SÃO LUÍS – A Justiça do Maranhão proibiu o Banco do Brasil de fechar agências ou transformá-las em postos de atendimento em diversos municípios do estado. A decisão obriga a manutenção do funcionamento das unidades em São Luís (Cohatrac e Reviver), Bacabal, Imperatriz e Caxias, além de garantir atendimento presencial em cidades como Amarante do Maranhão, Itinga do Maranhão, Lima Campos, Matões, Olho d’Água das Cunhãs, Parnarama e outras unidades da capital.
Caso alguma agência já tenha sido fechada ou transformada em posto, o banco deverá reativar o atendimento completo, com estrutura e funcionários suficientes para atender a população.
A decisão foi proferida pelo juiz Douglas de Melo Martins, da Vara de Interesses Difusos e Coletivos, ao julgar ação do Instituto Brasileiro de Defesa das Relações de Consumo (IBEDEC/MA) contra o Plano de Reorganização do Banco do Brasil, anunciado em janeiro de 2021 durante a pandemia de Covid-19.

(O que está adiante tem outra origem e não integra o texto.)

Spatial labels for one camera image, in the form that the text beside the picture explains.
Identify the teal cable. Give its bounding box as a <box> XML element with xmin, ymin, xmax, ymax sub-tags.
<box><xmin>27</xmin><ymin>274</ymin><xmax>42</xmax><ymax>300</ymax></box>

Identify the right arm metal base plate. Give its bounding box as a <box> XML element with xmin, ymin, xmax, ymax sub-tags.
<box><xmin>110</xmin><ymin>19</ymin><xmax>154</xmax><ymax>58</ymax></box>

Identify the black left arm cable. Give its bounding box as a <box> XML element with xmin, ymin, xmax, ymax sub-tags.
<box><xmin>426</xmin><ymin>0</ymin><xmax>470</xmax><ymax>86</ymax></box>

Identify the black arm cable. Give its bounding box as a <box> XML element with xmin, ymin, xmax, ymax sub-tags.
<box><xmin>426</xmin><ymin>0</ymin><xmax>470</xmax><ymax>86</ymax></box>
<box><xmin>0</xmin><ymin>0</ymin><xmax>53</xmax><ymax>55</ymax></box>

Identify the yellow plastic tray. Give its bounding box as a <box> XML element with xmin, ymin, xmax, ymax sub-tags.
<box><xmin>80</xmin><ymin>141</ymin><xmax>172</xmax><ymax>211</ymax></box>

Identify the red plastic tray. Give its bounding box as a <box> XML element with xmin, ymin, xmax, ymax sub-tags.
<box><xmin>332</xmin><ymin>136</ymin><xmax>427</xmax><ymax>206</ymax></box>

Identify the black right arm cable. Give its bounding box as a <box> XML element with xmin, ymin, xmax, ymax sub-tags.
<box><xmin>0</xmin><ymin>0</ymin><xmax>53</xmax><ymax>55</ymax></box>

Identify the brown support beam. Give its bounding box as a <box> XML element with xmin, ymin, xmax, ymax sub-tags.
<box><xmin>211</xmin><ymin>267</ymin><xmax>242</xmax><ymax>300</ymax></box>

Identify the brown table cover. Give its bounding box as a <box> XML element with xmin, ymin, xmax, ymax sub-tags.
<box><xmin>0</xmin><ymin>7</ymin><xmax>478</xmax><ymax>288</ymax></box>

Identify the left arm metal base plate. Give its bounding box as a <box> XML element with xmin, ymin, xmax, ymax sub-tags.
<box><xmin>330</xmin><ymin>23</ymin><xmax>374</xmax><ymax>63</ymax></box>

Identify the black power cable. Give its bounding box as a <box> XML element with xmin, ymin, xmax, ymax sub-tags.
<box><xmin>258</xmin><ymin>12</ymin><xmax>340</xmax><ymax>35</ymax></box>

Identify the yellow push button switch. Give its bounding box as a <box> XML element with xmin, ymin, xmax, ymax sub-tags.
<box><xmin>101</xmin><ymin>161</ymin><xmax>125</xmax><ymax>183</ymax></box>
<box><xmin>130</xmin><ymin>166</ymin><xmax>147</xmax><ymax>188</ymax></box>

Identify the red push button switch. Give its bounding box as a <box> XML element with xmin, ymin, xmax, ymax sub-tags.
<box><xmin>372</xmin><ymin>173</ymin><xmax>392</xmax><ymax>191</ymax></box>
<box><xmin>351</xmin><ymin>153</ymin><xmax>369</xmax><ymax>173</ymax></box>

Segundo a Justiça, a medida é abusiva por reduzir serviços essenciais, especialmente em um estado com baixo acesso à internet, atingindo principalmente idosos, aposentados e trabalhadores rurais. O magistrado destacou que o lucro do banco não pode se sobrepor à dignidade humana e à função social do serviço bancário.
Além disso, o Banco do Brasil foi condenado ao pagamento de R$ 54 milhões por danos morais coletivos, valor que será destinado ao Fundo Estadual de Proteção dos Direitos Difusos.